[
https://issues.apache.org/jira/browse/BEAM-11826?page=com.atlassian.jira.plugin.system.issuetabpanels:comment-tabpanel&focusedCommentId=17293759#comment-17293759
]
Pete Boothroyd commented on BEAM-11826:
---------------------------------------
This is caused by a circular import. Before coders.py is fully evaluated the
call to `from future.moves import pickle` causes the sibling file test.py
(/home/airflow/gcs/dags/advisor/create_dataset/beam_pipelines/test.py) to be
found and loaded by this line
[https://github.com/PythonCharmers/python-future/blob/4657ad23de79a541ebcc7a06f1b9ad60172ad3c4/src/future/standard_library/__init__.py#L781|https://github.com/PythonCharmers/python-future/blob/4657ad23de79a541ebcc7a06f1b9ad60172ad3c4/src/future/standard_library/__init__.py#L781,]
(because the filename collides with the builtin test module defined in the
TOP_LEVEL_MODULES list).

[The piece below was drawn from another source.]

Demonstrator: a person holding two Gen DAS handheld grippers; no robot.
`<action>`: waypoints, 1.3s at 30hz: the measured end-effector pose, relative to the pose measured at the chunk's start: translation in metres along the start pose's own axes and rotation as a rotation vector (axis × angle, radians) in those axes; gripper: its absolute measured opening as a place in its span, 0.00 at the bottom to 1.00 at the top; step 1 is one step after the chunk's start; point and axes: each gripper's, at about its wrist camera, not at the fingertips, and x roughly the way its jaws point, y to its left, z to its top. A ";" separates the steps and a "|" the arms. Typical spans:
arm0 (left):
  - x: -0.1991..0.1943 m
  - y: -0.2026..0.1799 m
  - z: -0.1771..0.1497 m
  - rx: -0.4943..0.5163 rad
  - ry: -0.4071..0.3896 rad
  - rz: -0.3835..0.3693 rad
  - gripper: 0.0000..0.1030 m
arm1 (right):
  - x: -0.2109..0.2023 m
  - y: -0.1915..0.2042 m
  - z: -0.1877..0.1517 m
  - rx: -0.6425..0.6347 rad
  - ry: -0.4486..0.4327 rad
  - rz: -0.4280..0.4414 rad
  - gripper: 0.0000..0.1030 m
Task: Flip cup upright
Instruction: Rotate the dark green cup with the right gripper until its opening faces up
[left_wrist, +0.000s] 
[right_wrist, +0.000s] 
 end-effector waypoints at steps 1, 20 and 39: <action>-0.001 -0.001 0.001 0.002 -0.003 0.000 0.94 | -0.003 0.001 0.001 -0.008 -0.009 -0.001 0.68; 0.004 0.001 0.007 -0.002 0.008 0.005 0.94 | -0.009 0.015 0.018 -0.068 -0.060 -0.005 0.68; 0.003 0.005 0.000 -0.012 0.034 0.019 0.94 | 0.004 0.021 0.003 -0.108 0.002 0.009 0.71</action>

The second file causes apache_beam to be imported
again and this time transitively imports `typecoders.py`. This file then tries
to import coders.py and load symbols from it which have not yet been evaluated.

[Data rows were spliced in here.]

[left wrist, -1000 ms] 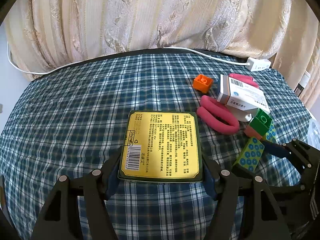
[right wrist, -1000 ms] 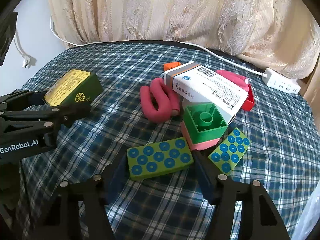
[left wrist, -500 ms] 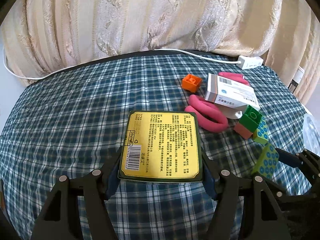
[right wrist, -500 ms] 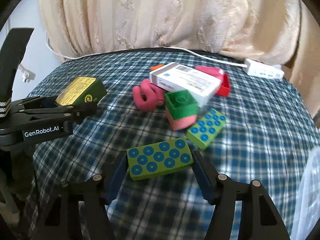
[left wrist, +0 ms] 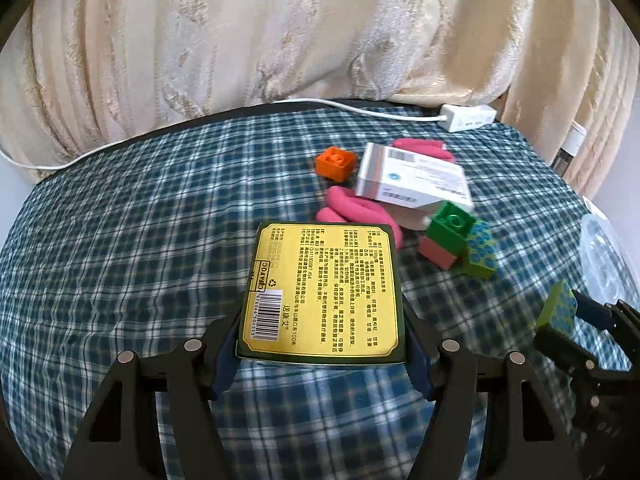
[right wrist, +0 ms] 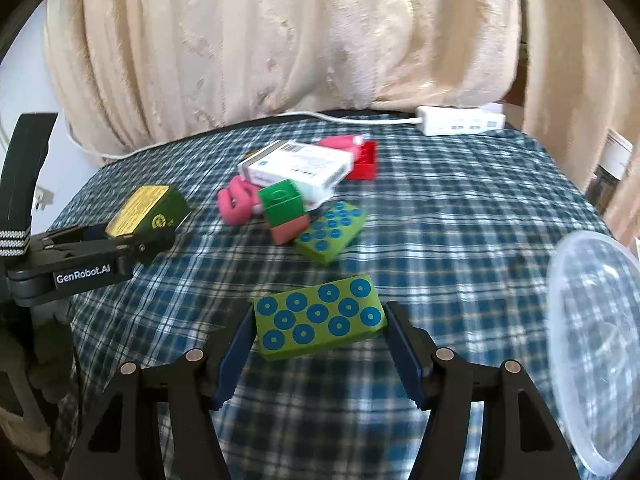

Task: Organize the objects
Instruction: 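Carry the yellow box and dotted block over the clear bowl with both grippers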

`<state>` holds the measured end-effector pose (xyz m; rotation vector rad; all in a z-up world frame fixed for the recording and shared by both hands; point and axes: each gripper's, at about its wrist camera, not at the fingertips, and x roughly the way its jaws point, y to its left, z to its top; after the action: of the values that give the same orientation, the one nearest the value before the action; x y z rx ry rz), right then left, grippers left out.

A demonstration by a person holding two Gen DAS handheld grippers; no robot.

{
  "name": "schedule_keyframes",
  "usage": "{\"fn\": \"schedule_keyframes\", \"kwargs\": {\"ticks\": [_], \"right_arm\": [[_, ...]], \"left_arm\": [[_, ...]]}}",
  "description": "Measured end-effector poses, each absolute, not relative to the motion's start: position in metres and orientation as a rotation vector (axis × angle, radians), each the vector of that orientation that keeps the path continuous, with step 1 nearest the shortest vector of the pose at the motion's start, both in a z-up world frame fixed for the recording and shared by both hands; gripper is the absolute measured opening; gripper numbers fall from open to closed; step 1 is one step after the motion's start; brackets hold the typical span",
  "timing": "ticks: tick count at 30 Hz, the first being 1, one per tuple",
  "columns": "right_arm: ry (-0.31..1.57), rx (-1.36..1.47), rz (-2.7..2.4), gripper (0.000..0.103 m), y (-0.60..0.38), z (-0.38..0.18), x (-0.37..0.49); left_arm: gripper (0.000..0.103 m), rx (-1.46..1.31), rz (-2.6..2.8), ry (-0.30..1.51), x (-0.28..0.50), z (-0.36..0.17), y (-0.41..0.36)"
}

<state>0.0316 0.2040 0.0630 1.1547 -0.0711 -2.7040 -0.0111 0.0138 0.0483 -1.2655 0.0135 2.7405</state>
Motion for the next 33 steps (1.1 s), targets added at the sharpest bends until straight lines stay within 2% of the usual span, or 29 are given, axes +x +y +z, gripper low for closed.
{"fn": "schedule_keyframes", "kwargs": {"ticks": [33], "right_arm": [[-0.355, 1.088, -3.037, 0.067, 0.359, 0.082, 0.093]], "left_arm": [[0.068, -1.133, 2.490, 0.238, 0.010, 0.076, 0.166]]}}
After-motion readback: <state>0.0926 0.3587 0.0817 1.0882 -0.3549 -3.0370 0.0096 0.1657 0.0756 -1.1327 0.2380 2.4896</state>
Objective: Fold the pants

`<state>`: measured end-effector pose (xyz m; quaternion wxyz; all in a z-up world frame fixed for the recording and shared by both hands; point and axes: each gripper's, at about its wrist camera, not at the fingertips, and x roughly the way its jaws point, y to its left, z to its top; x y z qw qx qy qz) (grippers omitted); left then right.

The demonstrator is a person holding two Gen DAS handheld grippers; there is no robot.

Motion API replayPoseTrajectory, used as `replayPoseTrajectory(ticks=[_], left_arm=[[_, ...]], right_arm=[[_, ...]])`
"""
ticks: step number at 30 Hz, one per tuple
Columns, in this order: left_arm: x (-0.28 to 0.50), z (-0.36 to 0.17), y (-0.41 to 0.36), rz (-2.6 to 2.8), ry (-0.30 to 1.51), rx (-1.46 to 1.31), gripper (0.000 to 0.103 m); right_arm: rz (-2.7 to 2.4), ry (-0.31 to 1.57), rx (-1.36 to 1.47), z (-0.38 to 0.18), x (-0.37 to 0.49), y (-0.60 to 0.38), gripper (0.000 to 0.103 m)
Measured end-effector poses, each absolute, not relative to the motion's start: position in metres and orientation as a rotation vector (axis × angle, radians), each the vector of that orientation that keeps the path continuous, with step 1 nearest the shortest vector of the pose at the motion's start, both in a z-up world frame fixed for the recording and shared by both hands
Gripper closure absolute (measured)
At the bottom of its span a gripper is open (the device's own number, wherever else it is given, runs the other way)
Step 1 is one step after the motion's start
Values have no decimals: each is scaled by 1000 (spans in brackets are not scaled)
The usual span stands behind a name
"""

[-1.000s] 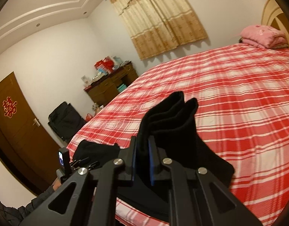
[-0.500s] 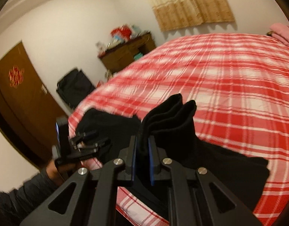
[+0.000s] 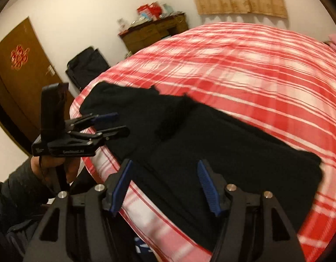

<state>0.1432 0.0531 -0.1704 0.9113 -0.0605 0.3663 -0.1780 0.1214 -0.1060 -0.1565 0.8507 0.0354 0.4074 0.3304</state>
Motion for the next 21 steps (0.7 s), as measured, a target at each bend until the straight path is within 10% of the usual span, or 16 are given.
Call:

I believe you could solve this problem by renaming that problematic file from
test.py, or by invoking your script in such a way that future will resolve the
test module to the builtin rather than your version (eg. running as a module as
python -m ...).
Given this is caused by the future module which should no longer be needed (as
beam no longer supports py2.7), I wonder if the inbuilt pickle module could be
used instead, which hopefully doesn't suffer from this confusing behaviour.

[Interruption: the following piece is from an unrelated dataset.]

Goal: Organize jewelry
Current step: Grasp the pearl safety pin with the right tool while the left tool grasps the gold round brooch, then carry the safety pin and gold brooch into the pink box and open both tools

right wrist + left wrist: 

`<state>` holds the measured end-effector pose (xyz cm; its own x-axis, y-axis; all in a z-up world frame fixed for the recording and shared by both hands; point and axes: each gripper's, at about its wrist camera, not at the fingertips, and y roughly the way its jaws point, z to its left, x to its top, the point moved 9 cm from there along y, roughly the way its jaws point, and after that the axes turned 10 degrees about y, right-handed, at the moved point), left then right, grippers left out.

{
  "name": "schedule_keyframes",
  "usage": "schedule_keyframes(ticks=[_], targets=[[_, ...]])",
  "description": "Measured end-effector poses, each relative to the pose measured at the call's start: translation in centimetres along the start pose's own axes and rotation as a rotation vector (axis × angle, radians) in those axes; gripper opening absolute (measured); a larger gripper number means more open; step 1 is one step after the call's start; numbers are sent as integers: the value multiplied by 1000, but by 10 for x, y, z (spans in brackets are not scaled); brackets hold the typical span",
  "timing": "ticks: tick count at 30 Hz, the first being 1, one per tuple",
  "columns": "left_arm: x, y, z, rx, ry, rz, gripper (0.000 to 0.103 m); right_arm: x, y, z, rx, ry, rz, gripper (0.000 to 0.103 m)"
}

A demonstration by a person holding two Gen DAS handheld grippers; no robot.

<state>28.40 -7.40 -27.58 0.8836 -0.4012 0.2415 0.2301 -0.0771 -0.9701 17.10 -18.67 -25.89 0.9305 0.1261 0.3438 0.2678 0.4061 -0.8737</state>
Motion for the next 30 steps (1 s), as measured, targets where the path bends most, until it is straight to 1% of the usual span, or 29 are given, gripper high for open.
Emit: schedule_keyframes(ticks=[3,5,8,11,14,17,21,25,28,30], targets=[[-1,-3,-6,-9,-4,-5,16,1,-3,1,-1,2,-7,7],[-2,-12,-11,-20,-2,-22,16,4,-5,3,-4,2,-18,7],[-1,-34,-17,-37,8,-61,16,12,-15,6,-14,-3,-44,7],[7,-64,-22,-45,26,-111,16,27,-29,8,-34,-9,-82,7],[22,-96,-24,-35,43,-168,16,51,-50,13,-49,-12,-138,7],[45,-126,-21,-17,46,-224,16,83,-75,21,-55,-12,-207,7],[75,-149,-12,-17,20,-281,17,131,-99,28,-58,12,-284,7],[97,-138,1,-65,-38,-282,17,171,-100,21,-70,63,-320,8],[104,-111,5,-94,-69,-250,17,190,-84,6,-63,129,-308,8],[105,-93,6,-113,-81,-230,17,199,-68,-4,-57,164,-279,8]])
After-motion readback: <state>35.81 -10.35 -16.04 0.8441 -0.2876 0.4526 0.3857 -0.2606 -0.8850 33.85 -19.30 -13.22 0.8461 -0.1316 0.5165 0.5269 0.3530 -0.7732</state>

> AttributeError: module 'apache_beam.coders.coders' has no attribute
> 'VarIntCoder'
> ---------------------------------------------------------------------------------
>
> Key: BEAM-11826
> URL: https://issues.apache.org/jira/browse/BEAM-11826
> Project: Beam
> Issue Type: Bug
> Components: sdk-py-core
> Affects Versions: 2.27.0
> Environment: OS: Ubuntu 18.04.5 LTS
> Python: 3.6.10
> GCC: 7.5.0
> Reporter: Lautaro Quiroz
> Priority: P2
>
> Hi, I'm getting the following error when using apache-beam 2.27.0 in a
> Python3 virtualenv:
> {code:bash}
> airflow@airflow-worker-7fb797d459-nf8gh:~$
> /tmp/dataflow-venvtflya9ij/bin/python
> /home/airflow/gcs/dags/advisor/create_dataset/beam_pipelines/dummy.py
> Traceback (most recent call last):
> File
> "/home/airflow/gcs/dags/advisor/create_dataset/beam_pipelines/dummy.py", line
> 1, in <module>
> import apache_beam
> File
> "/tmp/dataflow-venvtflya9ij/lib/python3.6/site-packages/apache_beam/__init__.py",
> line 95, in <module>
> from apache_beam import coders
> File
> "/tmp/dataflow-venvtflya9ij/lib/python3.6/site-packages/apache_beam/coders/__init__.py",
> line 19, in <module>
> from apache_beam.coders.coders import *
> File
> "/tmp/dataflow-venvtflya9ij/lib/python3.6/site-packages/apache_beam/coders/coders.py",
> line 43, in <module>
> from future.moves import pickle
> File
> "/tmp/dataflow-venvtflya9ij/lib/python3.6/site-packages/future/moves/__init__.py",
> line 8, in <module>
> import_top_level_modules()
> File
> "/tmp/dataflow-venvtflya9ij/lib/python3.6/site-packages/future/standard_library/__init__.py",
> line 810, in import_top_level_modules
> with exclude_local_folder_imports(*TOP_LEVEL_MODULES):
> File
> "/tmp/dataflow-venvtflya9ij/lib/python3.6/site-packages/future/standard_library/__init__.py",
> line 781, in __enter__
> module = __import__(m, level=0)
> File
> "/home/airflow/gcs/dags/advisor/create_dataset/beam_pipelines/test.py", line
> 3, in <module>
> from apache_beam.options.pipeline_options import PipelineOptions
> File
> "/tmp/dataflow-venvtflya9ij/lib/python3.6/site-packages/apache_beam/options/pipeline_options.py",
> line 41, in <module>
> from apache_beam.transforms.display import HasDisplayData
> File
> "/tmp/dataflow-venvtflya9ij/lib/python3.6/site-packages/apache_beam/transforms/__init__.py",
> line 23, in <module>
> from apache_beam.transforms import combiners
> File
> "/tmp/dataflow-venvtflya9ij/lib/python3.6/site-packages/apache_beam/transforms/combiners.py",
> line 45, in <module>
> from apache_beam.transforms import core
> File
> "/tmp/dataflow-venvtflya9ij/lib/python3.6/site-packages/apache_beam/transforms/core.py",
> line 40, in <module>
> from apache_beam.coders import typecoders
> File
> "/tmp/dataflow-venvtflya9ij/lib/python3.6/site-packages/apache_beam/coders/typecoders.py",
> line 198, in <module>
> registry = CoderRegistry()
> File
> "/tmp/dataflow-venvtflya9ij/lib/python3.6/site-packages/apache_beam/coders/typecoders.py",
> line 91, in __init__
> self.register_standard_coders(fallback_coder)
> File
> "/tmp/dataflow-venvtflya9ij/lib/python3.6/site-packages/apache_beam/coders/typecoders.py",
> line 95, in register_standard_coders
> self._register_coder_internal(int, coders.VarIntCoder)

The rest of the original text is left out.